Description of the task: Report back every line of the entries that contains "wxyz", exactly as written.

Start of Dataset entries

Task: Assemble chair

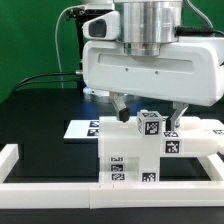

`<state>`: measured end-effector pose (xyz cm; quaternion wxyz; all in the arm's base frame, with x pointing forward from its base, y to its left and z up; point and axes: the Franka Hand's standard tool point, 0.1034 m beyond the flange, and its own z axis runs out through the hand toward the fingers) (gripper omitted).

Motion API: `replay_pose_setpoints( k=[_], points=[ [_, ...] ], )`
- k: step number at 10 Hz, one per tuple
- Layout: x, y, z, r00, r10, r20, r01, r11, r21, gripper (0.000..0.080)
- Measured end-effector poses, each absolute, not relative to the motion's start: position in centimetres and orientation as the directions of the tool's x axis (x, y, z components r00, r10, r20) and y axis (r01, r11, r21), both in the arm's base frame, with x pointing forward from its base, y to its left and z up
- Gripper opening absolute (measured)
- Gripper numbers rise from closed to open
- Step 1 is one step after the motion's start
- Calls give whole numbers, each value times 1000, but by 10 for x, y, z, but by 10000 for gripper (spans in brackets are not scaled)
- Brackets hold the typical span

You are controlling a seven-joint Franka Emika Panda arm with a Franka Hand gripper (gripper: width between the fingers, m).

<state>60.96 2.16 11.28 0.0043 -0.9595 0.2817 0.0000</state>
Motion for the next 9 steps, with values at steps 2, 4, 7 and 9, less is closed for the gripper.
replay_pose_setpoints(
  k=[2,4,7,9],
  points=[
    [612,25,113,965,-260,20,-260,-966,6,648],
    [612,34,109,995,-88,46,-90,-996,25,648],
    [612,32,108,983,-177,47,-178,-984,22,387],
    [611,27,108,918,-393,43,-394,-919,16,264]
  ],
)
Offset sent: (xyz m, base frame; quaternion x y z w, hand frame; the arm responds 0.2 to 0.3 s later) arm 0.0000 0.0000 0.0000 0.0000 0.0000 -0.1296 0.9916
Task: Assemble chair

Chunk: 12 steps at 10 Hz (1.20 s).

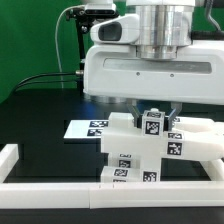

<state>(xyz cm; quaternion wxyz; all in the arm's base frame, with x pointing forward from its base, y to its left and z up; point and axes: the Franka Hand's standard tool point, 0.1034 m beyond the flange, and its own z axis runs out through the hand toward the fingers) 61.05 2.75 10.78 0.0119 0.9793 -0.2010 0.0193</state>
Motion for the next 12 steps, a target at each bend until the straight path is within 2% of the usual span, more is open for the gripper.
replay_pose_setpoints(
  k=[3,8,10,11,12],
  points=[
    [610,25,108,822,-568,43,-569,-822,5,264],
    [610,24,107,830,-556,47,-557,-831,5,264],
    [610,24,107,830,-556,46,-557,-831,7,507],
    [610,24,107,830,-556,46,-557,-831,7,507],
    [610,24,109,829,-557,44,-558,-830,4,620]
  ],
)
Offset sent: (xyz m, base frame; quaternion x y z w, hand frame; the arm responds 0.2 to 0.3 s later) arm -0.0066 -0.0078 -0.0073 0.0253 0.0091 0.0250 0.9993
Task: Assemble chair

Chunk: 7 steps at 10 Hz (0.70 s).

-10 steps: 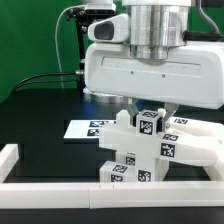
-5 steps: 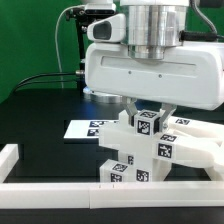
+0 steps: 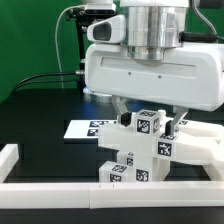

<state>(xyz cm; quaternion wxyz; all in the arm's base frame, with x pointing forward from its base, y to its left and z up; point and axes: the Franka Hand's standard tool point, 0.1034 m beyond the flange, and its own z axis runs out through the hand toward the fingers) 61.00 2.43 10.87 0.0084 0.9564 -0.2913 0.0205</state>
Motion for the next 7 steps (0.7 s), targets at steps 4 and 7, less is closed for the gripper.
replay_pose_setpoints(
  k=[4,7],
  points=[
    [606,29,160,830,-557,27,-555,-830,-53,649],
    [606,27,153,829,-558,34,-556,-830,-47,649]
  ],
)
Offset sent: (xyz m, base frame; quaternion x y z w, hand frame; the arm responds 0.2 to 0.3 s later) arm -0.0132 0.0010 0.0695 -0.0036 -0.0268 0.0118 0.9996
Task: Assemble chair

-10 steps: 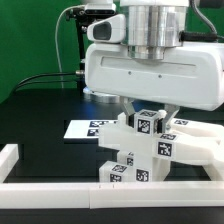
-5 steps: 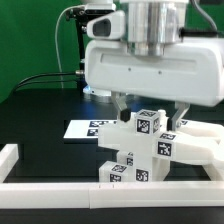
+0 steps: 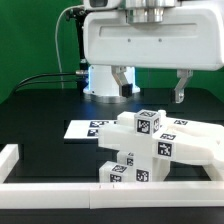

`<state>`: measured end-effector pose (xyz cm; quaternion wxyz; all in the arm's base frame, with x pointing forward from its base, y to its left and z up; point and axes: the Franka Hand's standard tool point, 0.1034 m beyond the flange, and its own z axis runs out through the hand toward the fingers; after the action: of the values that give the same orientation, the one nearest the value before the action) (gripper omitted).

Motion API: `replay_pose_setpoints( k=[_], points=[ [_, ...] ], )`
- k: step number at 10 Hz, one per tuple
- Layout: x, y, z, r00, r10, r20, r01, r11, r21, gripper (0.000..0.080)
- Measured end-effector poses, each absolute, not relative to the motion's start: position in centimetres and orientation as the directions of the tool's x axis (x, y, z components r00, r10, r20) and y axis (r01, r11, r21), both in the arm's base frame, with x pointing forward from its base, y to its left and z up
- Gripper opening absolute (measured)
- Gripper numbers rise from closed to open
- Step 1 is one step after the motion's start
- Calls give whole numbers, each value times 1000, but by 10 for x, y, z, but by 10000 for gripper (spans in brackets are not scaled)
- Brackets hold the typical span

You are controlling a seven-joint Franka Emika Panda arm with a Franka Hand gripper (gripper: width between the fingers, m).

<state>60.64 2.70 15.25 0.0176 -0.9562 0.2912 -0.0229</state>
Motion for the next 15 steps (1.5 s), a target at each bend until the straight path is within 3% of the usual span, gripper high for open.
replay_pose_setpoints(
  k=[2,5,9,12,13,14,15],
  points=[
    [598,37,152,808,-589,7,-587,-807,-70,649],
    [554,81,152,776,-629,-38,-630,-772,-88,649],
    [553,82,149,784,-620,-36,-621,-779,-91,649],
    [498,128,127,774,-626,-89,-632,-763,-132,649],
    [483,143,116,761,-642,-92,-648,-750,-131,649],
    [471,161,108,756,-647,-101,-655,-748,-104,649],
    [476,157,110,769,-633,-96,-640,-760,-112,649]
  ],
)
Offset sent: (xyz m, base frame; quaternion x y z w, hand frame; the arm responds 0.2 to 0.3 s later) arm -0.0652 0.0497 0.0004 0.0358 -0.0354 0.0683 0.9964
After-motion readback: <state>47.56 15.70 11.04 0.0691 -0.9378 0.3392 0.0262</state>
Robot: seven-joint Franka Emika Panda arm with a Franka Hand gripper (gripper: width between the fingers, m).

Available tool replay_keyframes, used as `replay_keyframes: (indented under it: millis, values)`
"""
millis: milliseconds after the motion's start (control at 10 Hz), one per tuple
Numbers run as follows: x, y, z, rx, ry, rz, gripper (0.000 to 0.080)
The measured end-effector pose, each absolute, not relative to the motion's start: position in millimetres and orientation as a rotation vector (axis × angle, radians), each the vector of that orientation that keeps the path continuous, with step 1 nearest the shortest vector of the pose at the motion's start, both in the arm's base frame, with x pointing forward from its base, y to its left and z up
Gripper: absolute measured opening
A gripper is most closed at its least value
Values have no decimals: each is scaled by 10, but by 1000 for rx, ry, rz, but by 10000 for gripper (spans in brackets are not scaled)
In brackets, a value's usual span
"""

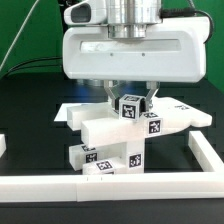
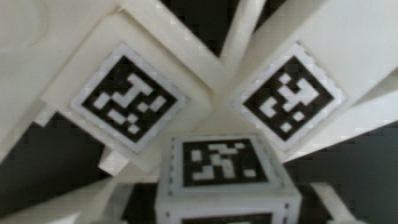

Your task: Assemble chair

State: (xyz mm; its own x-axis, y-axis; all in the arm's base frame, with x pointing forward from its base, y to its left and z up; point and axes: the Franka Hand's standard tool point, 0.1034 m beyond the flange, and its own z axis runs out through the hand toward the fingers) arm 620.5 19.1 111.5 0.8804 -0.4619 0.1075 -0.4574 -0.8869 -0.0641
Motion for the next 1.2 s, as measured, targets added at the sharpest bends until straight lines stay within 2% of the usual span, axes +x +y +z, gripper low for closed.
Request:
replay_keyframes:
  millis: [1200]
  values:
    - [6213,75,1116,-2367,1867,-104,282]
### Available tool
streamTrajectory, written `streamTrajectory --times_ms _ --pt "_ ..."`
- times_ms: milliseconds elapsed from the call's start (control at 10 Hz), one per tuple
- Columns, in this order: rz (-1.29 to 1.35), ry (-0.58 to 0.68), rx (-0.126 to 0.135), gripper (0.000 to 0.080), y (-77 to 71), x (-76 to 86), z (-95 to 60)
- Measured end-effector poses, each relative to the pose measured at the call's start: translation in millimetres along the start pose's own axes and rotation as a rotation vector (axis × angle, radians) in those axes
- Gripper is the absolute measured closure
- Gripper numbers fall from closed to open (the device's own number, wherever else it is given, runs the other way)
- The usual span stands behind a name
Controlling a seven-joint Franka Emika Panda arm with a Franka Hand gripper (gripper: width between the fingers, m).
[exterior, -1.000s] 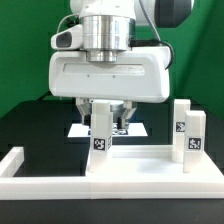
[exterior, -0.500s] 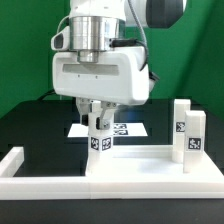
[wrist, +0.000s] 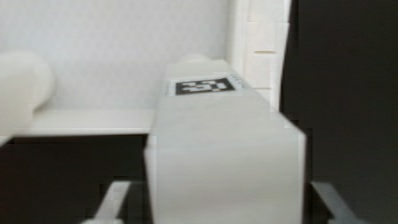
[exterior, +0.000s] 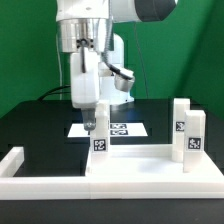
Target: Assemble desk
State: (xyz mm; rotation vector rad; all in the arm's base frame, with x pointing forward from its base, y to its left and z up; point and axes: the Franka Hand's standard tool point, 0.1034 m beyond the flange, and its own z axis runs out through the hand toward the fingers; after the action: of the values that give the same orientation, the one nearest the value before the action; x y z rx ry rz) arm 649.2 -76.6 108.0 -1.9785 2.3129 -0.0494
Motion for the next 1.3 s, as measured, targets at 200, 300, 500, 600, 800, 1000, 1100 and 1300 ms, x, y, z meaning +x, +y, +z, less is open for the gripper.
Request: streamTrajectory --times_ms 200,300,500,600,800,1000,1100,1300 --pt "0.11 -0.001 -0.009 0.0504 1.8 1.2 0.3" --pt "0.159 -0.002 -0.013 0.0504 1.7 -0.5 -0.1" --pt "0.271 -0.001 -0.027 0.05 1.9 0.3 -0.2" --pt "0.34 0.0 -0.034 0.05 2.2 0.9 -0.2" --pt "0.429 0.004 -0.043 0.0504 4.1 1.4 1.1" --pt "0.437 0.005 -0.045 0.0426 5.6 2.0 2.5" --pt "0.427 0.004 -0.038 0.0426 5.1 1.3 0.8" --pt "0.359 -0.032 -0.025 0.0175 16.2 1.2 -26.1"
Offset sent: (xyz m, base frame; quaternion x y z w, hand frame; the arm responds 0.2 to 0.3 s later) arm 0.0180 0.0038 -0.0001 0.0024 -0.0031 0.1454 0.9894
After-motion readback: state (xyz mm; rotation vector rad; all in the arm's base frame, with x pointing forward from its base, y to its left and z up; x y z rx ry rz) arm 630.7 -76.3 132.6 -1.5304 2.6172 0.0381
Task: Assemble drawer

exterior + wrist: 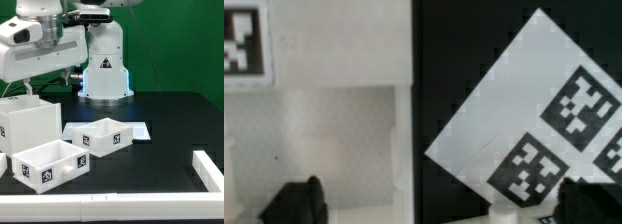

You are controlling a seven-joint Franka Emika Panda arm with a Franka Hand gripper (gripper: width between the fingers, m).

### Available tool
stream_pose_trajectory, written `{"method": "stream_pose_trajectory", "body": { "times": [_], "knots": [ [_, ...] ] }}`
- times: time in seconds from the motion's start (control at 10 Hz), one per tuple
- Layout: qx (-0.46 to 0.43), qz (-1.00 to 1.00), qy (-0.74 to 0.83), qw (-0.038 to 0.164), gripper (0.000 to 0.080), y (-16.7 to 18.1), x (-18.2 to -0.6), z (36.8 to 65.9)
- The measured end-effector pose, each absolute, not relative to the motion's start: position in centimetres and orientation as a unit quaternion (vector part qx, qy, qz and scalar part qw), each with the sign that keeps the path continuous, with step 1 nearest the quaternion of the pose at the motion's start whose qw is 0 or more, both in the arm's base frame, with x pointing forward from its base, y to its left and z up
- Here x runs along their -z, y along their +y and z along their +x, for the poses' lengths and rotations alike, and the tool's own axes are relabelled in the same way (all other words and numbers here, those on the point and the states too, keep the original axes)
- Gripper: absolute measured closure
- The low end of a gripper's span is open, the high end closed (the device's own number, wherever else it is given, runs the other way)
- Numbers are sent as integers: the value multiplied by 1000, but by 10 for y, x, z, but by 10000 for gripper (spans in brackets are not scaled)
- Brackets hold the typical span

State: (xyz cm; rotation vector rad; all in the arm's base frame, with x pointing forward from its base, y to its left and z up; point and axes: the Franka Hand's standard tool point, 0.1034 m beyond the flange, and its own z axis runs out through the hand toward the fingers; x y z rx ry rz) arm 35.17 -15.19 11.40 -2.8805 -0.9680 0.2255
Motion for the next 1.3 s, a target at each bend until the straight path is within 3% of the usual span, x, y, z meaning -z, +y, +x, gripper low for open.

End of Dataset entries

Written answer:
`<state>`: measured end-effector pose (xyz cm; quaternion wxyz; all in the arm's base frame, with x pointing forward from its base, y to its left and z up; point and axes: the Franka Hand's standard tool point, 0.1034 m beyond the flange, and its own z axis runs out through the hand toward the fingers) (gripper omitted).
<state>(xyz cm; quaternion wxyz; all in the arm's base frame, with x pointing forward from its base, y to its left and z up; point and axes: the Franka Hand's standard tool point, 0.1034 m beyond the flange, and its own z axis runs out through the hand toward the fingers) 61.05 2.75 10.78 0.0119 0.9793 -0.2010 0.0193</state>
<state>(xyz cm; quaternion wxyz; all in the arm's base frame, with x pointing forward from its base, y to its left and z up; point and axes: the Franka Hand's standard tool point, 0.1034 m beyond the flange, and its own z axis runs out through the hand toward the fingers) 61.00 2.43 10.87 0.0084 0.9564 -0.2913 0.0205</state>
`<state>`: measured end-effector pose (xyz cm; quaternion wxyz; all in the arm's base frame, with x pointing forward from its base, y to its left and z up; point and axes: the Franka Hand's standard tool point, 0.1034 m beyond the flange, and its own z axis runs out through the hand toward the fingers; after the action: of the values that give the same orientation, the one nearest the value before the action) (gripper omitted).

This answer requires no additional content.